Medicare Value-Based Payment Modifier for 2017

August 3, 2015
There are currently three Medicare quality reporting programs with different criteria, timelines and penalties. They are:

1) EHR (Meaningful Use) Incentive Program
2) PQRS
3) Value-Based Payment Modifier - Applies to all Part B physicians in 2017, based on performance in 2015. Possible increase or decrease Medicare payments based on cost and quality scores. Penalties can be as high as 4% in 2017.

The following summary information regarding the Value-Based Payment Modifier is from CMS. Click on the link below for additional information.

"The Value Modifier provides for differential payment to a physician or group of physicians under the Medicare Physician Fee Schedule (PFS) based upon the quality of care furnished compared to the cost of care during a performance period. The Value Modifier is an adjustment made on a per claim basis to Medicare payments for items and services under the Medicare PFS. It is applied at the Taxpayer Identification Number (TIN) level to physicians (and beginning in 2018, to non-physician EPs) billing under the TIN.

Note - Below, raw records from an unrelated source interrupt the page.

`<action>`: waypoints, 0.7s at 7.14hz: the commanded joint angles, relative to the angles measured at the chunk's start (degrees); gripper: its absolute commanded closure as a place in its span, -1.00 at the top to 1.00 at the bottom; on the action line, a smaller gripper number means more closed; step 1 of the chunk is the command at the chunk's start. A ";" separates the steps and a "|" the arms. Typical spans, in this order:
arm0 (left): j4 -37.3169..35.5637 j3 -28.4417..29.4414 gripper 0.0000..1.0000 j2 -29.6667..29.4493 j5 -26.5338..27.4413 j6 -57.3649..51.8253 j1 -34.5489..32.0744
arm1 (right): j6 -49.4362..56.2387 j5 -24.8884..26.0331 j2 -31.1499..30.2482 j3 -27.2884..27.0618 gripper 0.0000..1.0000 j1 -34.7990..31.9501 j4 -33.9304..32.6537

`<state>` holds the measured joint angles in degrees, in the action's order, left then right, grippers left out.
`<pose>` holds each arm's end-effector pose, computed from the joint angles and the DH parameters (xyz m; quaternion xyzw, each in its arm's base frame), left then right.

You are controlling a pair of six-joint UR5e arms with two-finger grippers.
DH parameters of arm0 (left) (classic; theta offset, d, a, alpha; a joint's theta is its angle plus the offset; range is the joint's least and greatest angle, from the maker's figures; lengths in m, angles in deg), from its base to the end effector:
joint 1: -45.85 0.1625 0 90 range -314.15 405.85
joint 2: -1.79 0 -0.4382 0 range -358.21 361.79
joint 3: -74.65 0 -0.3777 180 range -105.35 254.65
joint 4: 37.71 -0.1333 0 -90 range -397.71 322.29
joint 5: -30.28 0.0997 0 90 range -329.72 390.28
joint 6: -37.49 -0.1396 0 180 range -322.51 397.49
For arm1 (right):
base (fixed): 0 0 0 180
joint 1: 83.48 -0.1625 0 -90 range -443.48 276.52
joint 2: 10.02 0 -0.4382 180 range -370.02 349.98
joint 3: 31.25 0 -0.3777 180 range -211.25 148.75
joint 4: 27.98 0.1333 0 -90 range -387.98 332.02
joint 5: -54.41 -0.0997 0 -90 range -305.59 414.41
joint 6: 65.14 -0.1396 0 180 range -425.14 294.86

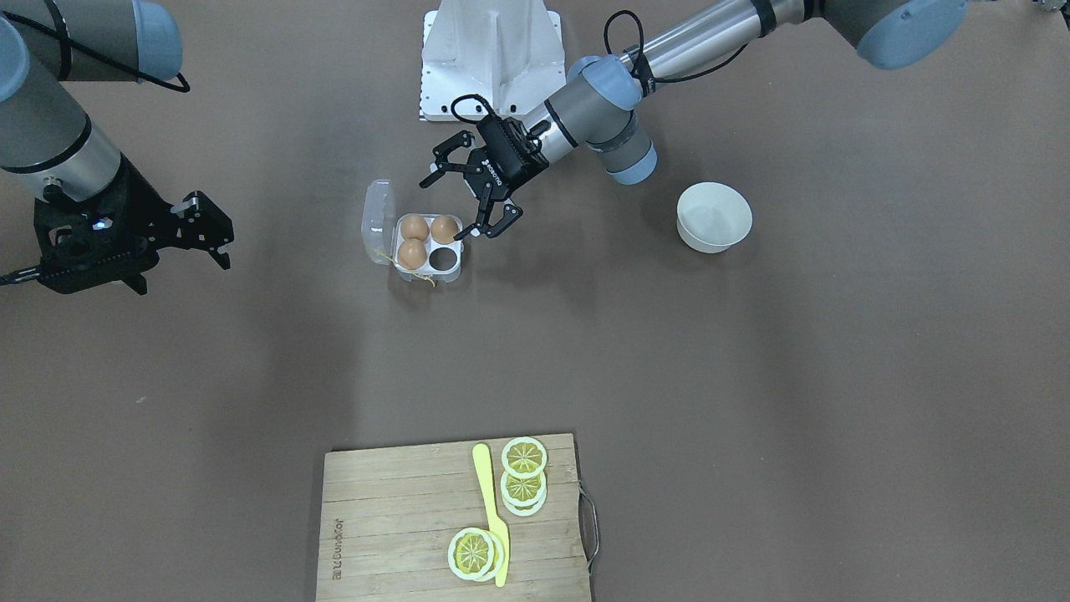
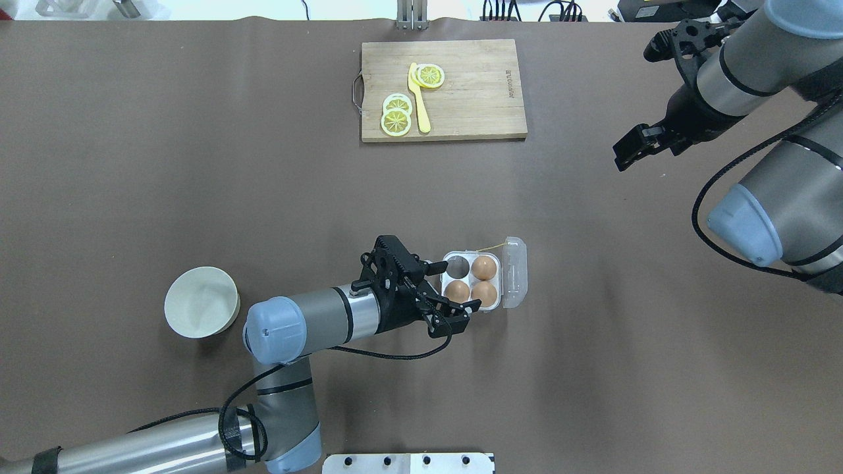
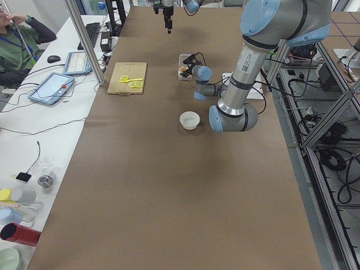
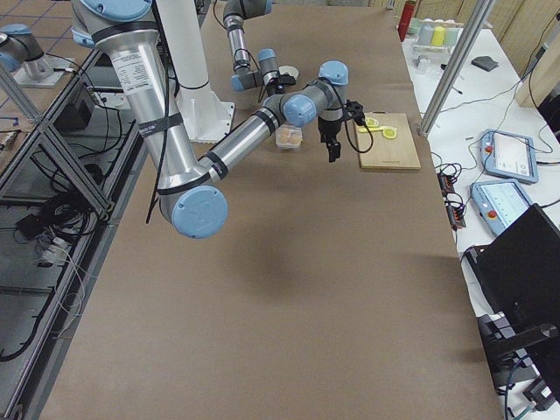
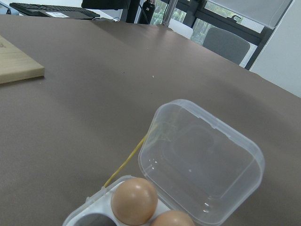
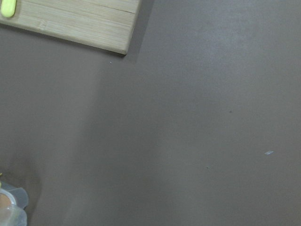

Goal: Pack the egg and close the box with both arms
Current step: 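Lower the egg into the empty slot of the egg box and open the left gripper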

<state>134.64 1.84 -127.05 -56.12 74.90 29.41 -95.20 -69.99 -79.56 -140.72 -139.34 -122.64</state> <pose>0.6666 -0.3448 0.2340 0.4622 0.6380 0.1674 0.5927 -0.2865 -0.5195 0.3671 0.0954 -0.3925 -0.1219 0.9066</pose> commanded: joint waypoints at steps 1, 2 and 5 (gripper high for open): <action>0.00 -0.39 0.94 -0.01 0.00 0.20 -0.09 | 0.00 0.04 0.02 -0.04 1.00 -0.04 0.00; -0.26 -1.00 0.93 -0.01 -0.09 0.47 -0.26 | 0.00 0.04 0.02 -0.04 1.00 0.05 0.00; -1.75 -3.82 0.93 0.08 -0.17 9.12 -2.36 | -0.09 -0.05 0.02 -0.04 1.00 0.05 0.00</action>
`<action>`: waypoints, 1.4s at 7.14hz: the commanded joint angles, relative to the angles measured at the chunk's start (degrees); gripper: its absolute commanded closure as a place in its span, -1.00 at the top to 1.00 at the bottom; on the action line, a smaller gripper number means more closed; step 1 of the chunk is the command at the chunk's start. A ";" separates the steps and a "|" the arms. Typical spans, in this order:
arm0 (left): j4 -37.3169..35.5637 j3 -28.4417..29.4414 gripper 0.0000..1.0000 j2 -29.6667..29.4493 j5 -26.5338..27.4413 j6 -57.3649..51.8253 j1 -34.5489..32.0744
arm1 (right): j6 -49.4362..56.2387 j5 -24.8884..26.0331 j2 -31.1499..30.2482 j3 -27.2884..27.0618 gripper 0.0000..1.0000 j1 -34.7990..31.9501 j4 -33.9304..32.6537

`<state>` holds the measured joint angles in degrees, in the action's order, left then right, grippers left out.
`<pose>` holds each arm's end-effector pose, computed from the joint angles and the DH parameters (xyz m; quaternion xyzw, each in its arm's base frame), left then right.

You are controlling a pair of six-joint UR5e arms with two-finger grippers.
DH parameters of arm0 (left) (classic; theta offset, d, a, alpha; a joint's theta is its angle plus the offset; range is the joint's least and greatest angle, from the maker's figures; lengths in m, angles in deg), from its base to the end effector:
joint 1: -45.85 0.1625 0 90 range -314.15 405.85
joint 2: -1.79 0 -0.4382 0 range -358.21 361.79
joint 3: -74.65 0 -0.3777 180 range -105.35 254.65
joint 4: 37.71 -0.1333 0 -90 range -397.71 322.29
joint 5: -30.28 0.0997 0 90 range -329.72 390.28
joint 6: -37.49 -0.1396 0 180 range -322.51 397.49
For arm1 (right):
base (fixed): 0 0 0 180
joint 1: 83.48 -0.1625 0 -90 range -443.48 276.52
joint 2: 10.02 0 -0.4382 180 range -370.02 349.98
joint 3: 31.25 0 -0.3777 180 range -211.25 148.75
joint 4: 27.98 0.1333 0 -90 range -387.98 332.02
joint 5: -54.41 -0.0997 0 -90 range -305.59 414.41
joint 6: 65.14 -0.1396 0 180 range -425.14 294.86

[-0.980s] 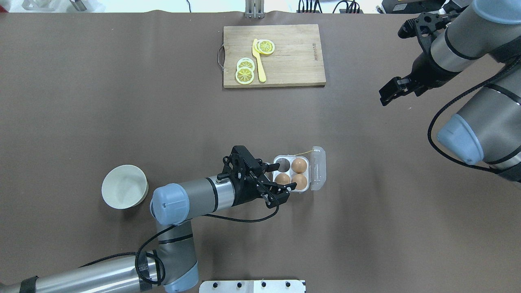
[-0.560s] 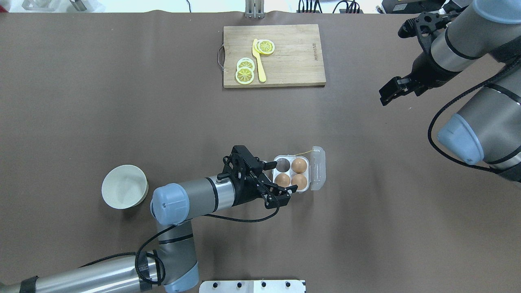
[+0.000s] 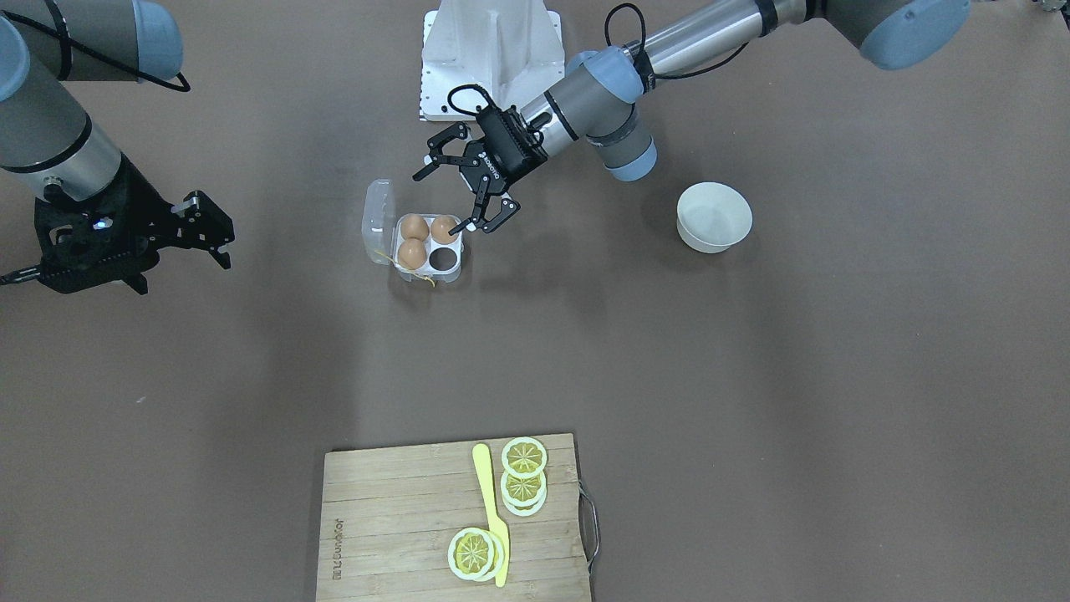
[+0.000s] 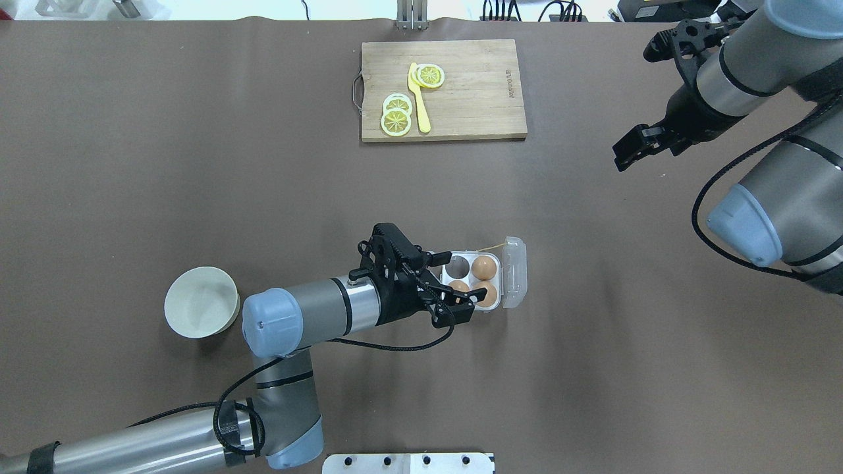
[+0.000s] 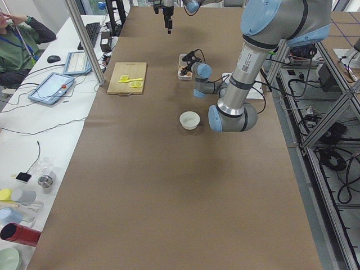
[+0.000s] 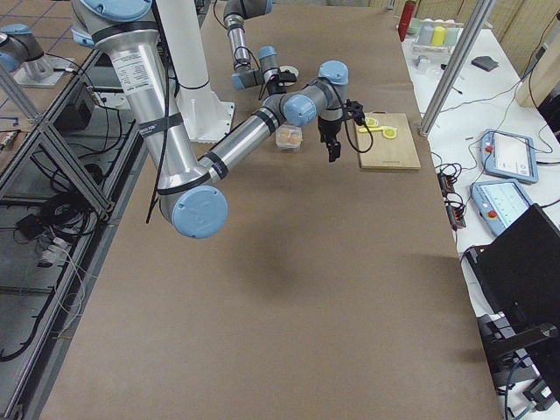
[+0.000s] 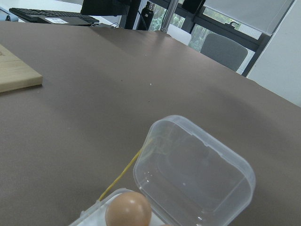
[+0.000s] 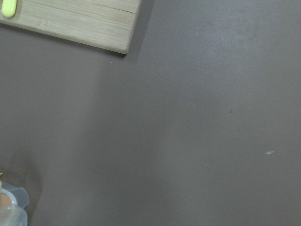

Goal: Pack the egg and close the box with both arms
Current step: 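Withdraw the left gripper from the box while the right gripper moves toward the lid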

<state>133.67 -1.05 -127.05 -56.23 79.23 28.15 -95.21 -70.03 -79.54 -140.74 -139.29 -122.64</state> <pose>0.6476 -0.3555 0.2128 0.4497 0.6593 0.1352 0.5872 -0.2870 -0.5191 0.3667 0.0953 -0.3930 -0.1224 0.9064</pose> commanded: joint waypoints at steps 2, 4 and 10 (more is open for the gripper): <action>-3.84 -2.16 0.93 0.95 -0.77 9.56 -3.46 | -4.26 -0.62 -0.08 -0.20 0.99 0.01 0.00; -14.17 -6.79 0.94 1.74 -6.01 10.90 -7.85 | -11.29 -3.51 -1.05 -0.55 0.94 1.23 5.33; -30.48 -12.72 0.94 9.91 -47.74 15.30 -36.22 | -16.76 -7.21 -5.09 -0.46 -1.00 8.26 16.69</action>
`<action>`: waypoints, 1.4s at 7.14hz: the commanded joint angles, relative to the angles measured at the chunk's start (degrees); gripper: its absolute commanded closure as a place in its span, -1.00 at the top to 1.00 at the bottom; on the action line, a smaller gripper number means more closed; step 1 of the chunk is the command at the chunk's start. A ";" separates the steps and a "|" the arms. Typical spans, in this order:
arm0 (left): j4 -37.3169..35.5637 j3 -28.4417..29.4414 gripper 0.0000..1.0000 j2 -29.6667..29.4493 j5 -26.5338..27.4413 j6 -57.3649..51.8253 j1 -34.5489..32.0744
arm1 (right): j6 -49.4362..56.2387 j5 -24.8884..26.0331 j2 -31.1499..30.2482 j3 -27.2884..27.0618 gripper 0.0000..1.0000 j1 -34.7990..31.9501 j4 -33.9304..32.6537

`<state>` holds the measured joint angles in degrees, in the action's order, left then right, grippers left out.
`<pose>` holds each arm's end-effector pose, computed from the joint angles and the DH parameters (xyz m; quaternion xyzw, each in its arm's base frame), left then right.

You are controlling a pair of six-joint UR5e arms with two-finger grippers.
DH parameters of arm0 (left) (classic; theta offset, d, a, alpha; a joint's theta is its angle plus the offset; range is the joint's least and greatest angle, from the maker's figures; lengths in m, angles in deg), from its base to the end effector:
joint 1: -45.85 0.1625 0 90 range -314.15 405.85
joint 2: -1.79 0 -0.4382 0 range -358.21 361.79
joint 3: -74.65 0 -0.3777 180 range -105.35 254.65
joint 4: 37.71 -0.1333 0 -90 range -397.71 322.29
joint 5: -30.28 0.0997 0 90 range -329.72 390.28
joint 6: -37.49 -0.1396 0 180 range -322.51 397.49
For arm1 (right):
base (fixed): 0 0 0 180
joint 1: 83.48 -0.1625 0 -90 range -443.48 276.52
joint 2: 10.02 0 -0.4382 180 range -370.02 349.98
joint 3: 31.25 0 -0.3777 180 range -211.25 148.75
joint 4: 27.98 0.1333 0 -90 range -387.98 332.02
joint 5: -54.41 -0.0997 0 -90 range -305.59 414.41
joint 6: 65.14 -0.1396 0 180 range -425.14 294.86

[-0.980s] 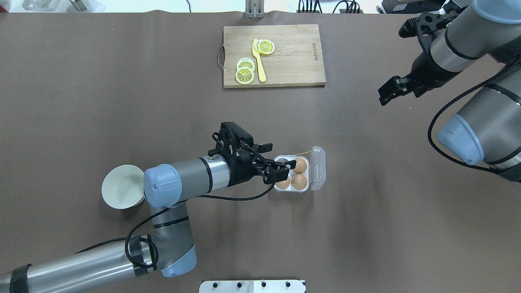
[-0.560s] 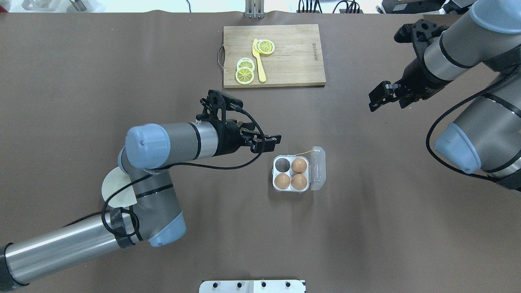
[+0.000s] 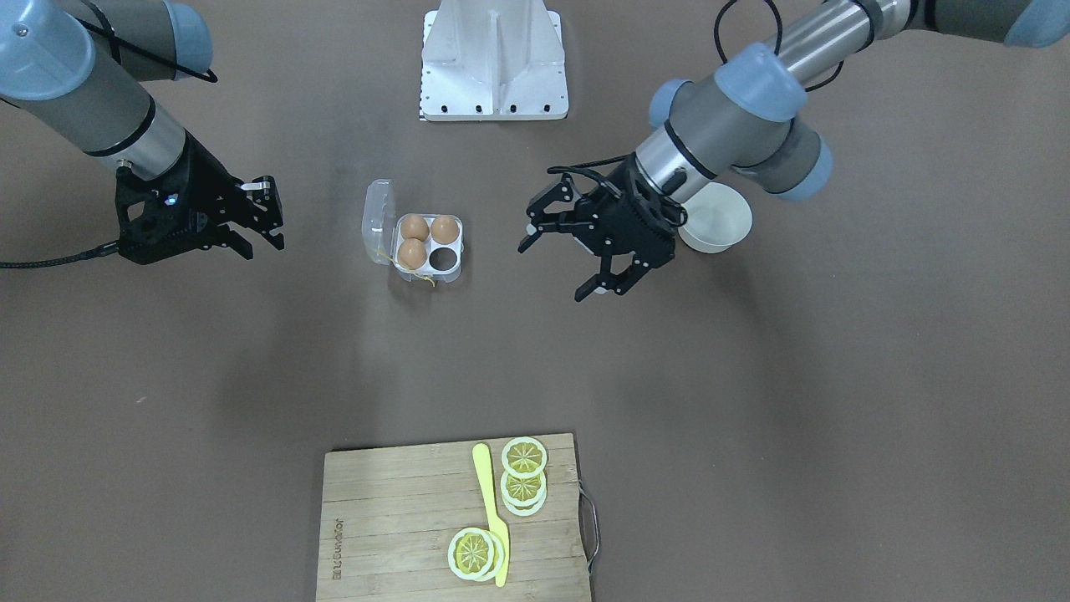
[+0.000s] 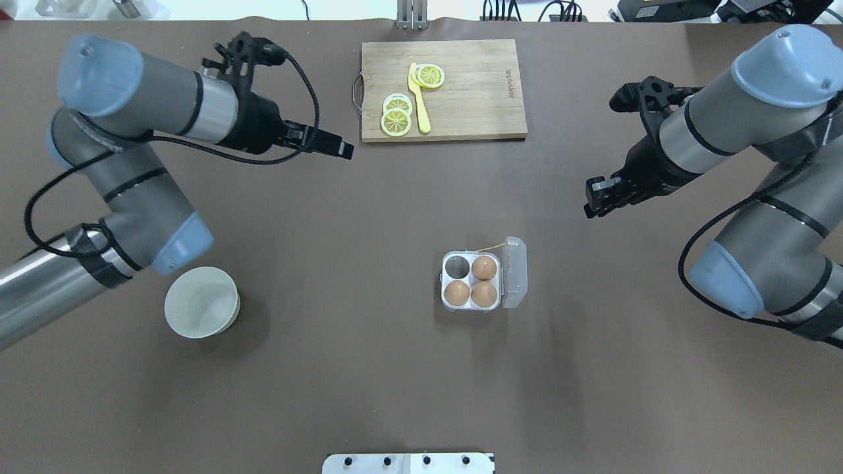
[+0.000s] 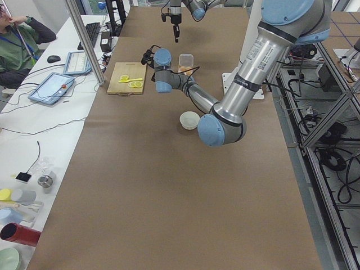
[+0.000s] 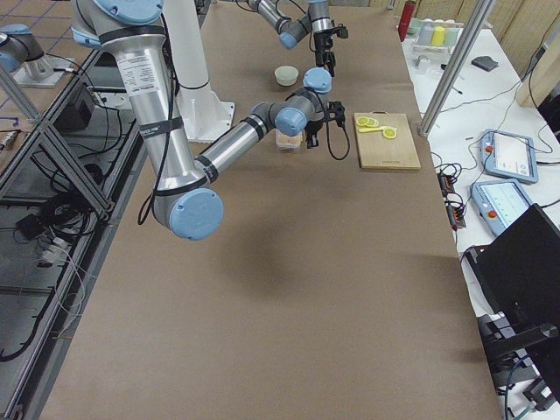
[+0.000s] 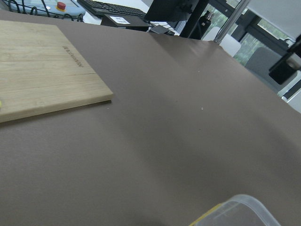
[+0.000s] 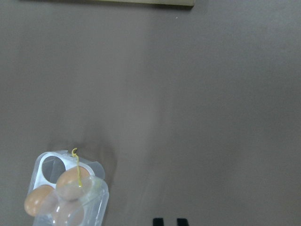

The Affordable Care Act requires CMS to apply the Value Modifier to all physicians and groups of physicians starting in 2017.  

 

In 2017, Medicare will apply the Value Modifier to physician payments under the Medicare PFS for physician solo practitioners and physicians in groups of 2 or more EPs. This policy completes the phase-in of the Value Modifier to all physicians and groups of physicians as required by the statute. CY 2015 is the performance period for the Value Modifier that will be applied in CY 2017.

 

In order to be eligible for upward, downward, or neutral payment adjustments under the Value Modifier quality-tiering methodology and to avoid an automatic negative two percent (“-2.0%”) (for physician groups with between 2 to 9 EPs and physician solo practitioners) or negative four percent ("-4.0%") (for physician groups with 10 or more EPs) Value Modifier payment adjustment in CY 2017, EPs in groups and solo practitioners MUST participate in the PQRS and satisfy reporting requirements as a group or as individuals in CY 2015. 

 

Physician groups with 2 or more EPs can avoid the automatic “-2.0%” (for groups with between 2 to 9 EPs) or "-4.0%" (for groups with 10 or more EPs) Value Modifier payment adjustment in CY 2017 by participating in the PQRS GPRO in CY 2015 and meeting the satisfactory reporting criteria to avoid the “-2.0%” CY 2017 PQRS payment adjustment. Alternatively, physician groups with 2 or more EPs can avoid the automatic “-2.0%” (for groups with between 2 to 9 EPs) or "-4.0%" (for groups with 10 or more EPs) Value Modifier payment adjustment in CY 2017, if the EPs in the group participate in the PQRS as individuals in CY 2015 and at least 50% of the EPs in the group meet the satisfactory reporting criteria as individuals (or in lieu of satisfactory reporting, satisfactorily participate in a Qualified Clinical Data Registry) to avoid the “-2.0%” CY 2017 PQRS payment adjustment. Physician solo practitioners can avoid the automatic “-2.0%” Value Modifier payment adjustment in CY 2017, if the solo practitioner participates in the PQRS as an individual in CY 2015 and meets the satisfactory reporting criteria as an individual (or in lieu of satisfactory reporting, satisfactorily participate in a Qualified Clinical Data Registry) to avoid the “-2.0%” CY 2017 PQRS payment adjustment."